A comprehensive guide to parallel video decoding - ZeroGravitas
http://emericdev.wordpress.com/2011/08/26/a-comprehensive-guide-to-parallel-video-decoding/

======
pmjordan
Good to see someone taking on VP8 decoding in hardware in earnest. I started
working on an OpenCL+OpenGL-based implementation back in April, but it ended
up taking too much of my time. I got as far as doing the loop filter on the
GPU, though if I remember correctly, I spent way too much time chasing some
precision bug.

In any case, here's a brain dump on the topic in case anyone is interested:

The way to hardware-accelerate video decoding is to start at the back of the
pipeline and work forwards, otherwise you spend too much time copying data
between CPU and GPU. The last stage is colour space conversion (easy to do on
GPU), before that is the loop filter/motion compensation/intra prediction
feedback loop. This one is a lot harder to parallelise, unfortunately by
design.

Intra prediction uses the luma/colour information from up to 4 adjacent blocks
to approximate the contents of a block:

    
    
      A B C ...
      X Y ...
      ...
    

Blocks are processed in scanning order, so by the time we get to Y, we will
have reconstructed A, B, C and X, so we can base Y on them. This is great for
getting good compression ratios, but awful for parallelisation, because
everything is explicitly serial and the correct result depends on order of
execution.

VP8 has 2 different types of loop filters, the 'normal' one and the 'simple'
one. The 'normal' loop filter reads up to 4 pixels either side of a block
boundary (and modifies up to 2), and since blocks are 4 pixels wide, you again
end up with an ordering dependency which is difficult to parallelise. The
simple block filter doesn't suffer this problem, if I remember correctly, and
is embarrassingly parallel. Unfortunately, it doesn't seem to be widely used.
(presumably as its visual results are worse)
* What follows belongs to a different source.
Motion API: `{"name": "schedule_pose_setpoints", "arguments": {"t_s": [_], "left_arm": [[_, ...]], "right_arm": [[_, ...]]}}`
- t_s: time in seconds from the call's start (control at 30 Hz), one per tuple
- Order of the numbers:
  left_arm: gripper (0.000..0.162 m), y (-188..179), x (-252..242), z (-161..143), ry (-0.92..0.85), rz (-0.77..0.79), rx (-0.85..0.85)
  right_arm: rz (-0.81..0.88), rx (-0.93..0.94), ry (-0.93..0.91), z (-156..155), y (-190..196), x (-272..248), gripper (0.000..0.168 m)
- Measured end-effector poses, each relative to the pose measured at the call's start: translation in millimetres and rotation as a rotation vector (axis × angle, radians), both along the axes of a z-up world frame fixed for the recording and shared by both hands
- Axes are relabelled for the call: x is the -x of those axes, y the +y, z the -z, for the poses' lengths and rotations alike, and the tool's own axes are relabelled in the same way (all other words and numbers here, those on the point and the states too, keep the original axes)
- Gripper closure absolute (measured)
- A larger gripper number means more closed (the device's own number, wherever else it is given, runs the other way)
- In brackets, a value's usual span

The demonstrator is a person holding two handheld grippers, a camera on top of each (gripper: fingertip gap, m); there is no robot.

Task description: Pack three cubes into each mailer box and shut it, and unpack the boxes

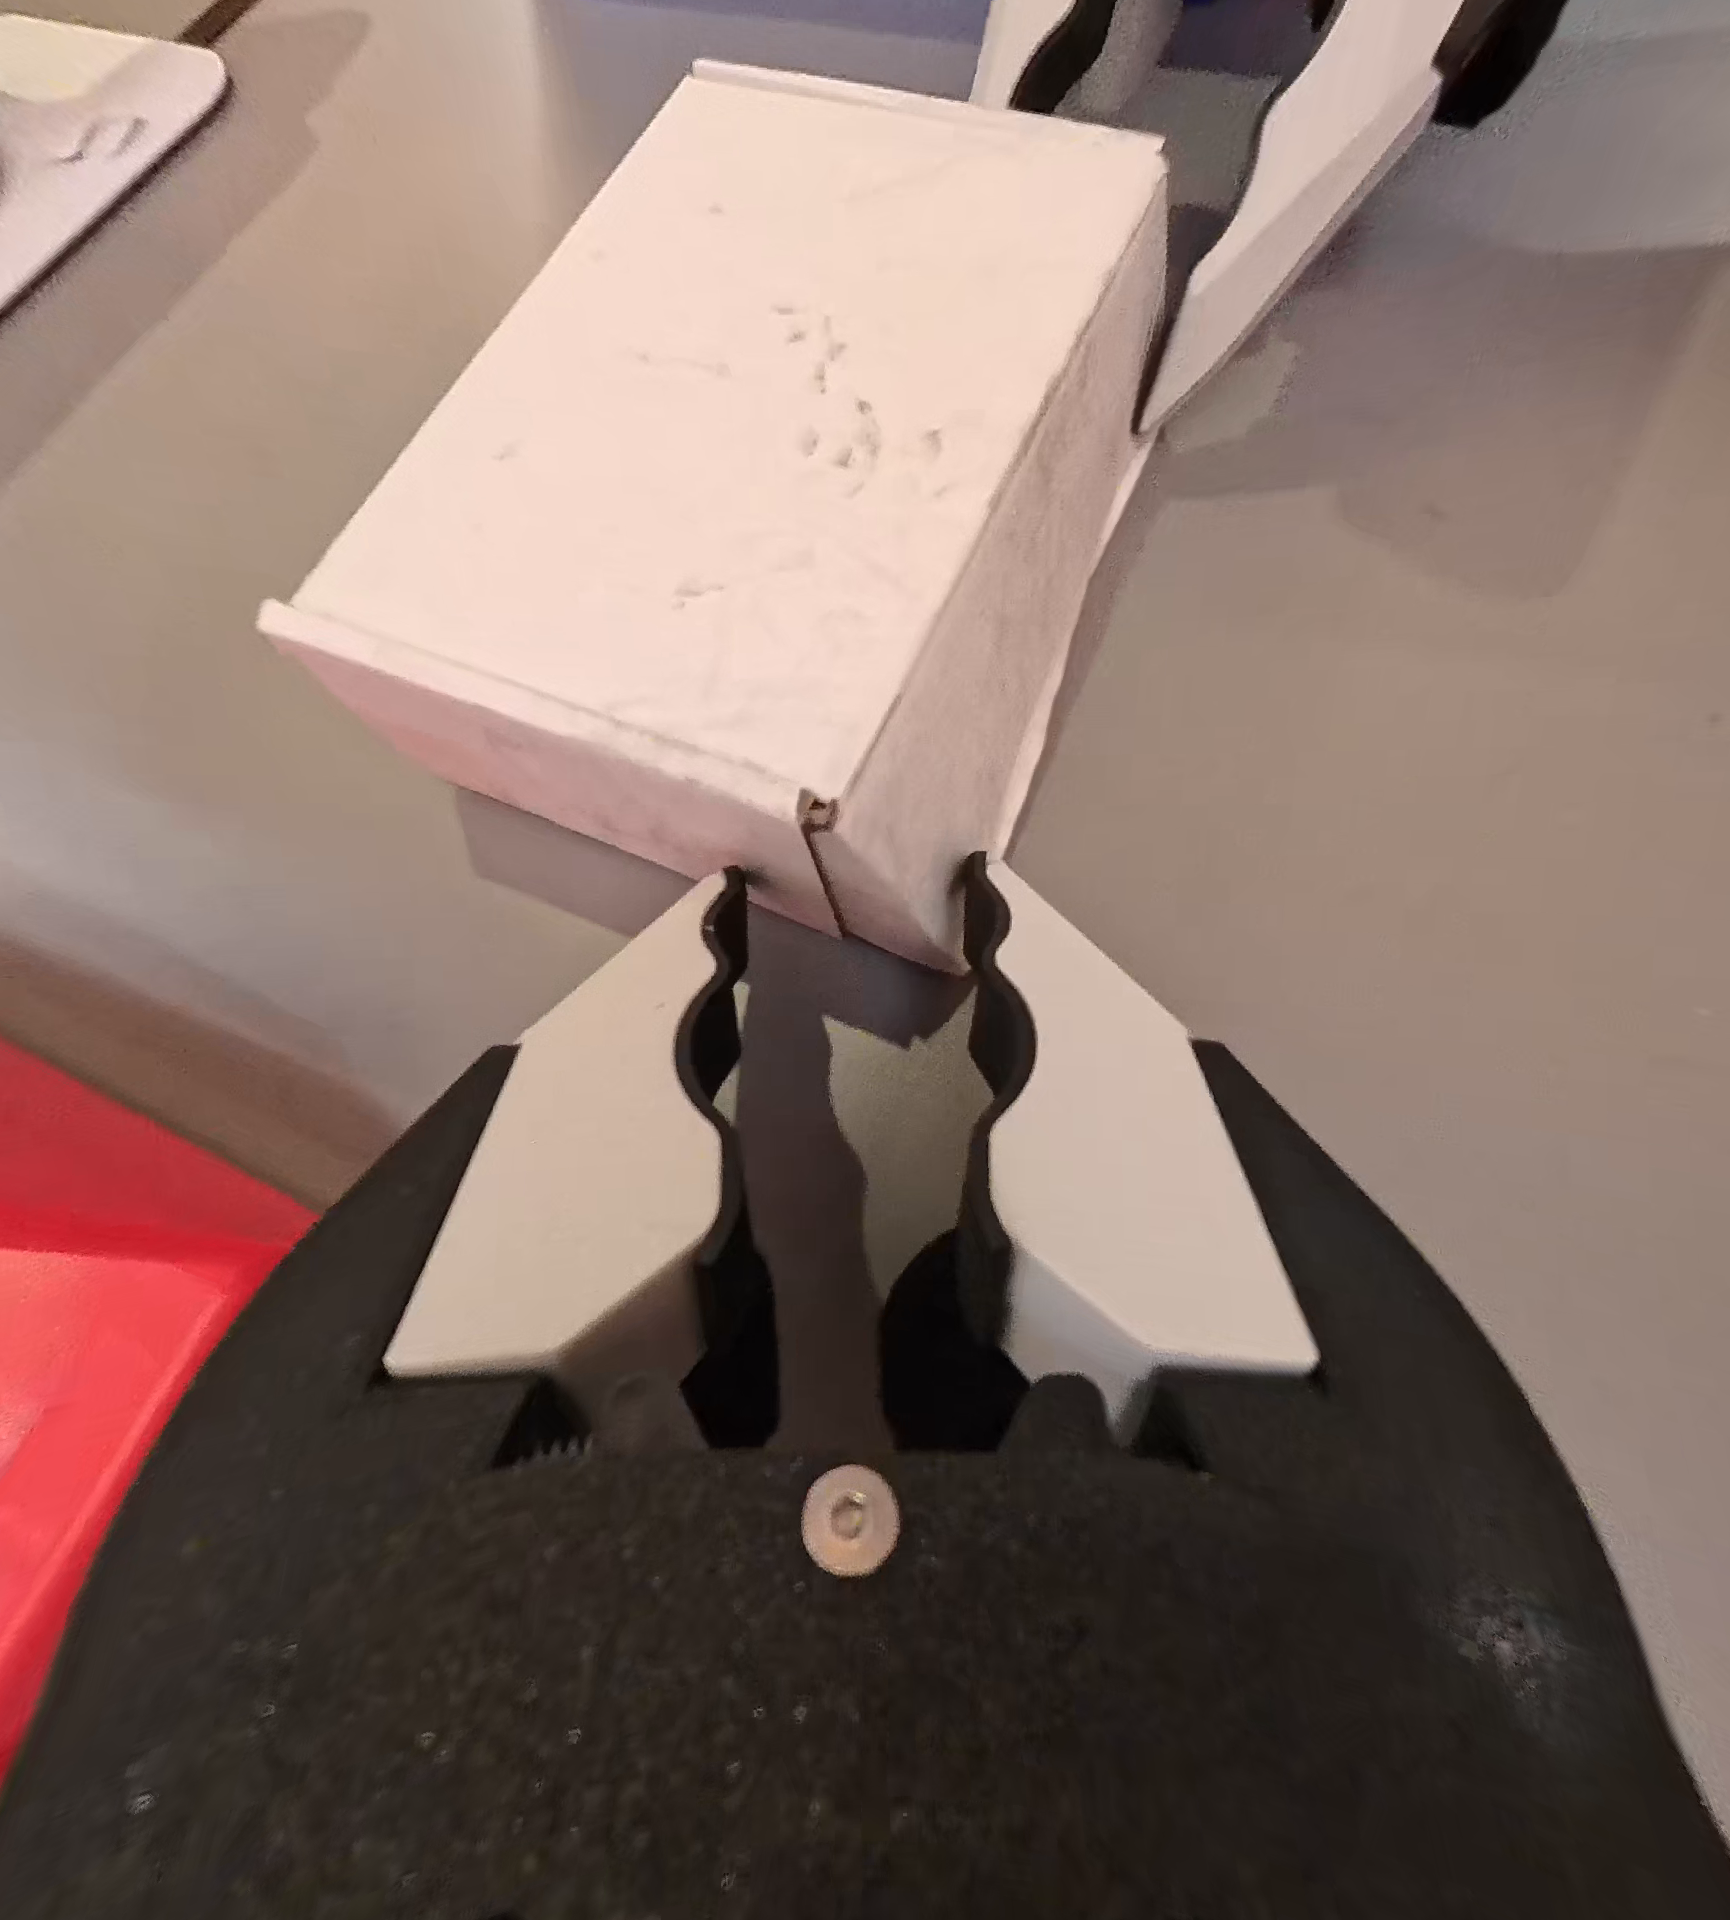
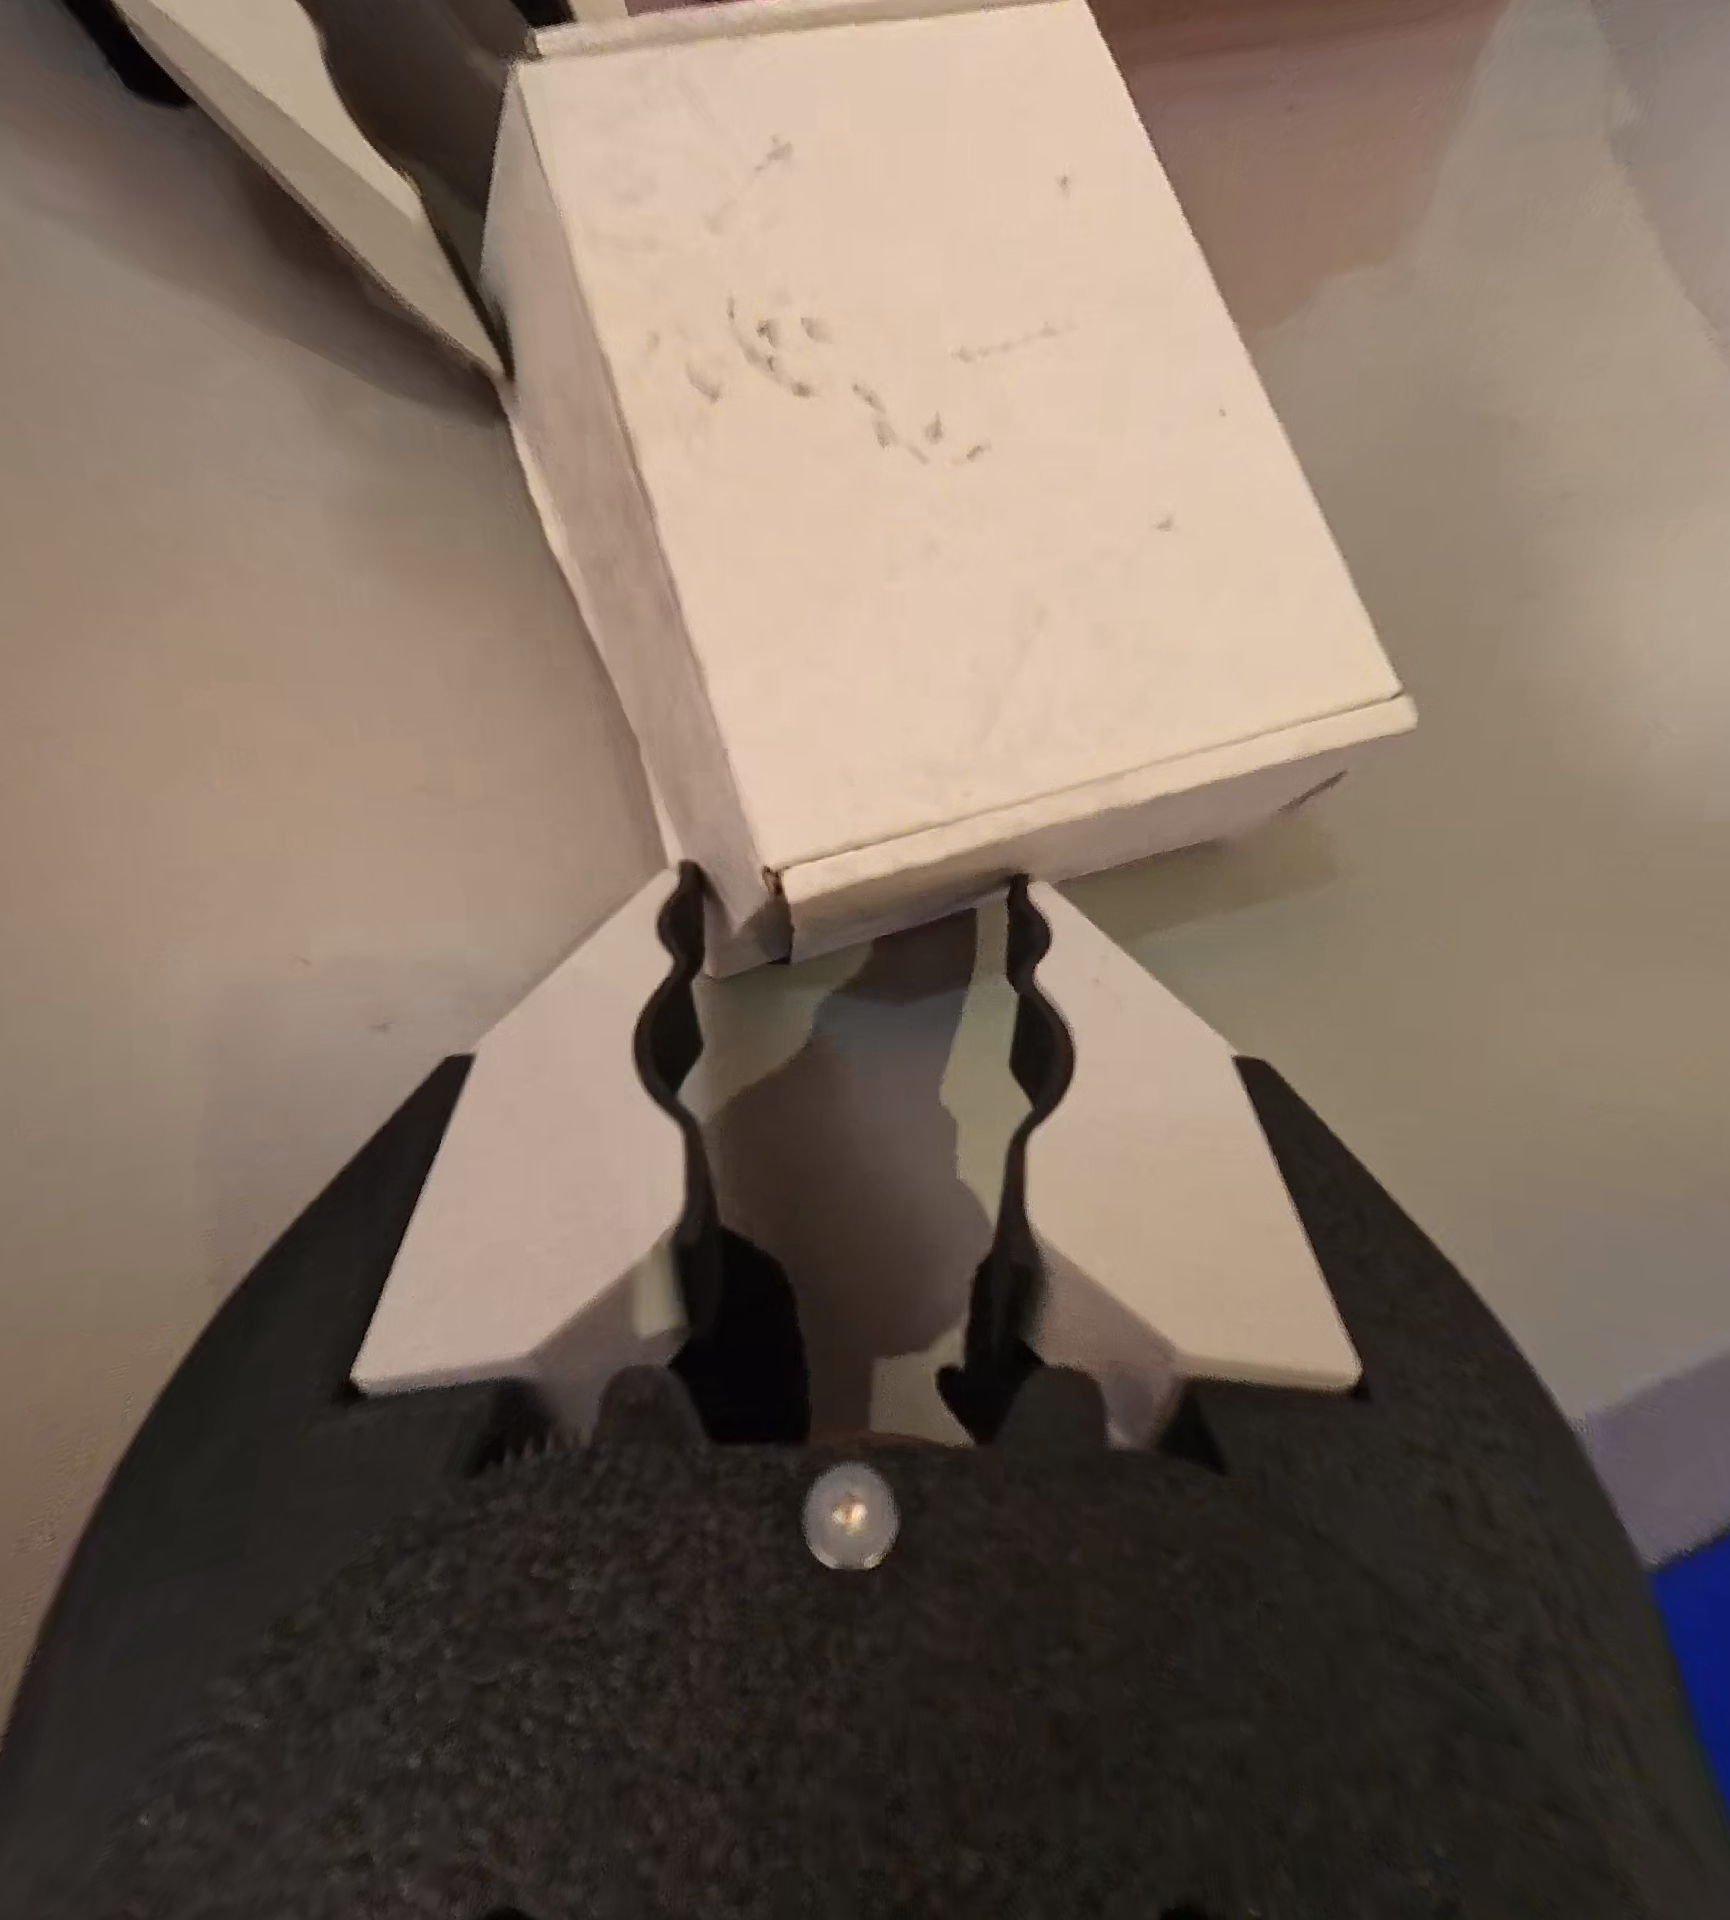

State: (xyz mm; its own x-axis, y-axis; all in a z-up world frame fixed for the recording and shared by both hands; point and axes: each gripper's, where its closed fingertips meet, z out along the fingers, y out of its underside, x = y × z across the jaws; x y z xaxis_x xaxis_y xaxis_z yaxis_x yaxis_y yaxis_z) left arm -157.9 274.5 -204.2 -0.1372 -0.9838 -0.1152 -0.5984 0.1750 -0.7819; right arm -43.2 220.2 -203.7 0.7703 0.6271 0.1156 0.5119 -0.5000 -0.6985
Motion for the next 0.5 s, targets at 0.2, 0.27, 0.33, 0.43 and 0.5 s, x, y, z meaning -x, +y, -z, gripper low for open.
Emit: {"name": "schedule_pose_setpoints", "arguments": {"t_s": [0.2,0.27,0.33,0.43,0.5], "left_arm": [[0.124,1.2,0.7,0.0,0.021,-0.014,0.011],[0.124,0.1,1.0,-0.1,0.02,-0.022,0.044],[0.125,-4.4,2.4,-0.2,0.02,-0.01,0.055],[0.126,-12.6,5.8,-0.5,0.032,-0.006,0.076],[0.126,-20.3,7.7,-2.2,0.024,0.011,0.089]], "right_arm": [[0.019,0.002,0.009,0.4,4.1,-1.9,0.113],[0.029,0.003,0.045,0.0,3.5,-0.9,0.111],[0.011,-0.008,0.031,0.8,0.8,-0.6,0.108],[0.046,-0.009,-0.035,-7.0,-1.4,-7.5,0.098],[0.091,-0.019,-0.043,-23.9,-1.9,-9.9,0.075]]}}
The motion compensation is easier to parallelise, so it's probably a good idea
to get that and the loop filter working first, as that will at least offload
the majority of frames to the GPU.

So, we need to parallelise the loop filter.

    
    
      A B C D E F ...
      L M N O ...
      X Y ...
      

The above are macro blocks. To get correct results, you're supposed to
calculate them all in alphabetical order. But we observe that you need CDEN to
calculate O and LMNX to calculate Y. The two calculations are independent, so
we can perform them simultaneously. Notice that we _CAN'T_ calculate N and Y
in parallel as Y depends on N. But we can always process all next macroblocks
on the rows of such a 2:1 gradient edge.

So we start in the top left corner of the picture, where there's little
opportunity for parallelism, and work our way down, with increasing batch size
for a while, and then decreasing again as we reach the bottom right corner. So
not ideal, but it could be good enough:

    
    
      [A]
      
       A[B]
      
       A B[C]
      [L]
    
       A B C[D]
       L[M]
      
       A B C D[E]
       L M[N]
      [X]
    

etc.

As it turns out, you can actually decompose the filter into a vertical and
horizontal stage for each 16x16 macro block. I forget which comes first (I
think horizontal edges, i.e. vertical kernel), but this fact might be
exploitable for hiding memory latency.

Intra prediction should be possible via a similar scheme, except it operates
on blocks within macroblocks which makes it a bit more complex. You might be
able to achieve more parallelism by exploiting the fact that different intra
modes don't require access to all 4 neighbouring blocks. To benefit from that
you'll need a scheduling pass across all macroblocks on the CPU first.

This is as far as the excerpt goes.